En mi lúbrica experiencia pensaba que el punto de no retorno era otra cosa. Pero leyendo la crónica del heroico rescate de un alpinista con vistas al Vedrà, me entero que también significa quedarse a mitad de escalada sin poder avanzar ni retroceder.
Los alpinistas suelen ser románticos como la cabra tira al monte. Una vez preguntaron al legendario George Mallory que por qué rayos quería escalar el Everest. «Porque está ahí», respondió. Aún no se sabe si logró coronarlo en 1924 (Hillary lo lograría en 1953), pero su cuerpo quedó enterrado en las nieves eternas. En la expedición portaban cajas de Dom Pérignon, riñones al jerez y nada de oxígeno, algo muy diferente de los actuales turistas que abarrotan la cima del mundo, agarrados a su bebida isotónica y la ayudita fundamental del gas. En su caso, el punto de no retorno es tan relativo como llegar al clímax.
En Ibiza también hay escaladores y algunos son muy buenos.
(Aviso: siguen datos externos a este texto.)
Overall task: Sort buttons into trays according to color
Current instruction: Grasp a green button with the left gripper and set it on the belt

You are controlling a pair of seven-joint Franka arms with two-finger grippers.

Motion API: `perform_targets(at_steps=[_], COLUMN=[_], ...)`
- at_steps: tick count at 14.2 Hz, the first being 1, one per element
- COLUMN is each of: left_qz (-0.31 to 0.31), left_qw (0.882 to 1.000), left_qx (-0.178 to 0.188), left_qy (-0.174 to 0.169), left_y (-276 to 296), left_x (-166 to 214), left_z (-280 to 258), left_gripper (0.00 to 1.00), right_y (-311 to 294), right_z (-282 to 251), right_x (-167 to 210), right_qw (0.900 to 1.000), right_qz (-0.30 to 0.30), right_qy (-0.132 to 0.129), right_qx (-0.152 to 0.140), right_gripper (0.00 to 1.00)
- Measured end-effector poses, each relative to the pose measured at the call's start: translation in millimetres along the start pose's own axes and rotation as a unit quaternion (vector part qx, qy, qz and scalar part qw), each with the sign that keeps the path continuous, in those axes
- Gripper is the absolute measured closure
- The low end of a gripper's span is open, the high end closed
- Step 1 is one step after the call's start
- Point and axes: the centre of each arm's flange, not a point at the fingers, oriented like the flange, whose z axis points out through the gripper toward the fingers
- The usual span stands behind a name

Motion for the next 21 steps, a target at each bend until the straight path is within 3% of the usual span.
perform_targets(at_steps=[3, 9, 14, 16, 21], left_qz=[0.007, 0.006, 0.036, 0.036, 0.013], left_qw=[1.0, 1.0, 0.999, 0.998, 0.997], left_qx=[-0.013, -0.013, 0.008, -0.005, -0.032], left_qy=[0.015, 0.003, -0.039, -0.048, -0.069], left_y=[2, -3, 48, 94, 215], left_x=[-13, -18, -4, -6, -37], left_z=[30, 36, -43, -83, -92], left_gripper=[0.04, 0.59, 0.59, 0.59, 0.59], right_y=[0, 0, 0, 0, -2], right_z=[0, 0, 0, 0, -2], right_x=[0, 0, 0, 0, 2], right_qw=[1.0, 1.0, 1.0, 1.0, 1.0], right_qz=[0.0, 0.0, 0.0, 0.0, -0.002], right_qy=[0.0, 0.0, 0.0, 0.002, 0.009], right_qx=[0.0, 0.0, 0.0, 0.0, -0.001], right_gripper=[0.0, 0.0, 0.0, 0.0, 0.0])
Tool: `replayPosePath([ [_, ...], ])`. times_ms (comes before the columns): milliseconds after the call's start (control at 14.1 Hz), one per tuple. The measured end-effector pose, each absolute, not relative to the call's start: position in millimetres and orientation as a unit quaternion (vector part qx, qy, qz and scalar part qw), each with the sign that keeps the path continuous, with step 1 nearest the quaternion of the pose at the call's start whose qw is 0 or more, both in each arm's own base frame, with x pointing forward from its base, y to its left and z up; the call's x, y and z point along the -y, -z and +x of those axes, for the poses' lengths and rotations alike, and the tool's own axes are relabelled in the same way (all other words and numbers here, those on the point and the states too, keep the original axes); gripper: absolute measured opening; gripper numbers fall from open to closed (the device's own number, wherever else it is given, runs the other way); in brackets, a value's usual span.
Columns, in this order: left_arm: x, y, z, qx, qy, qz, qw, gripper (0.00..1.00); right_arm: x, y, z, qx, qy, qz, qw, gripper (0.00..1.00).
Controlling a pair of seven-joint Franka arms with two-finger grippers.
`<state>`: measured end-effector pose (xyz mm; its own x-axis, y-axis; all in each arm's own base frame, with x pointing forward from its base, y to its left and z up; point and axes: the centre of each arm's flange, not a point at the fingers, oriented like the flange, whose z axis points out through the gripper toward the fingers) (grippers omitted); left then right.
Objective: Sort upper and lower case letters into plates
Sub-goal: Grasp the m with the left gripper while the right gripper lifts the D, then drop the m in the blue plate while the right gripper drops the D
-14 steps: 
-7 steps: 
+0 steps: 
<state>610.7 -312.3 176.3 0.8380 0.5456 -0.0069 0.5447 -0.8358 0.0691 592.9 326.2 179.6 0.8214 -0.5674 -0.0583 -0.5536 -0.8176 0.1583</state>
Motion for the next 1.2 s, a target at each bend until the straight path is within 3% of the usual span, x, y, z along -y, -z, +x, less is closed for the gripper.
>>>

A veces me han sorprendido en las rocas de Ses Fontanelles, en Aubarca, por Llentrisca... Mientras yo pensaba estar tomando el sol en cueros en espléndido aislamiento, o bien (audentes fortuna iuvat) me encontraba en pleno arrebato amoroso estimulado por la naturaleza panteísta, escuchaba un cantarín «¡Bon día!». Sorprendido me daba la vuelta y veía una rara especie humana descendiendo una pared de roca. Como siempre voy bien pertrechado en el picnic, podía ofrecerles un vino y un pan payés con sobrasada que aceptaban con alborozo.
Pero tales encuentros se están convirtiendo en algo habitual. Como los rescates. El punto de no retorno significa que el verano ha comenzado.